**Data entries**
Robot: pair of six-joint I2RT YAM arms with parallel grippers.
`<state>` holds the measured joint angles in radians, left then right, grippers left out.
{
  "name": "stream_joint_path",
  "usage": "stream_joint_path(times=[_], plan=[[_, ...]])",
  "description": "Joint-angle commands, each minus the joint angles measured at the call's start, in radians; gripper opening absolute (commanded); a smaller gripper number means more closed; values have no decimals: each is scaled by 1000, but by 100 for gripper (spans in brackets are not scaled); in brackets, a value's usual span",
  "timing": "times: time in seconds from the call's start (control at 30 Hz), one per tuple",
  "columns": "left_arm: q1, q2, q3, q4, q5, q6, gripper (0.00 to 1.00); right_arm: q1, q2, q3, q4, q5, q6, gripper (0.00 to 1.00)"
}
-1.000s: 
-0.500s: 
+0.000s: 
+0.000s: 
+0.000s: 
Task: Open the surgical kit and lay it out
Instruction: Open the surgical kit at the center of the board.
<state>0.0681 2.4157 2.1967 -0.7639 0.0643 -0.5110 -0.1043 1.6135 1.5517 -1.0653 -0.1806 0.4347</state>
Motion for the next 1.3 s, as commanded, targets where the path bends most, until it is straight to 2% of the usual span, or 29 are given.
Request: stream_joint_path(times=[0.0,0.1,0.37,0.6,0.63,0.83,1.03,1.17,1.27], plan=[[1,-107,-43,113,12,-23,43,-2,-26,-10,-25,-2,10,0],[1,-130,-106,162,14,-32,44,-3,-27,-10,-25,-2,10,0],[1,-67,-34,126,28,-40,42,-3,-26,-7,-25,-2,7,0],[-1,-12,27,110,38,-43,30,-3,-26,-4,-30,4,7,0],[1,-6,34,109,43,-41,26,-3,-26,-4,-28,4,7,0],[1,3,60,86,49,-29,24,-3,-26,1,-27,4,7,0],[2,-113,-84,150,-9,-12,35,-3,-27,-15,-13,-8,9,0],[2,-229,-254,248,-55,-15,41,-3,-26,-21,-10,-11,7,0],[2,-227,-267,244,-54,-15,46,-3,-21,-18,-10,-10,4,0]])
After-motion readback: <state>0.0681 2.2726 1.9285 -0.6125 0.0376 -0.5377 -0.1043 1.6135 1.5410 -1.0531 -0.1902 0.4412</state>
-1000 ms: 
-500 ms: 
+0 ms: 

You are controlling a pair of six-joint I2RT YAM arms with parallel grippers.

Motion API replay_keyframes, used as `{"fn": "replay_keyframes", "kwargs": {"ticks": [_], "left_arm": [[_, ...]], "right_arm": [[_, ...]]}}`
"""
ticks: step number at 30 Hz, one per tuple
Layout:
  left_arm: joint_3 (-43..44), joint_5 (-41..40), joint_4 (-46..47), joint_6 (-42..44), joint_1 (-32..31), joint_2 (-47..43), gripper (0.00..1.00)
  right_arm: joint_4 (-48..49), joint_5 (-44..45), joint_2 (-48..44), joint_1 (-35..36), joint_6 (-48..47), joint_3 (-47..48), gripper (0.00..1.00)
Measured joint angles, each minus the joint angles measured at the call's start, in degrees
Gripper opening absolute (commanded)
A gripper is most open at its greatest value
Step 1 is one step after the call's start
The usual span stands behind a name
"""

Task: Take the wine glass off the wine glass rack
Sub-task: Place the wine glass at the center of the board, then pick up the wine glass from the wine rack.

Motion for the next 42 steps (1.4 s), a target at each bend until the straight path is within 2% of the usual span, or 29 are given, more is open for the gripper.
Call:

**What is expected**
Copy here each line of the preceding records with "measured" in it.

**Response to the exercise**
`<state>` holds the measured joint angles in radians, left then right, grippers left out.
  "description": "Joint-angle commands, each minus the joint angles measured at the call's start, in radians; gripper opening absolute (commanded); a smaller gripper number means more closed; values have no decimals: each is scaled by 1000, but by 100 for gripper (spans in brackets are not scaled); in brackets, a value's usual span",
Measured joint angles, each minus the joint angles measured at the call's start, in degrees

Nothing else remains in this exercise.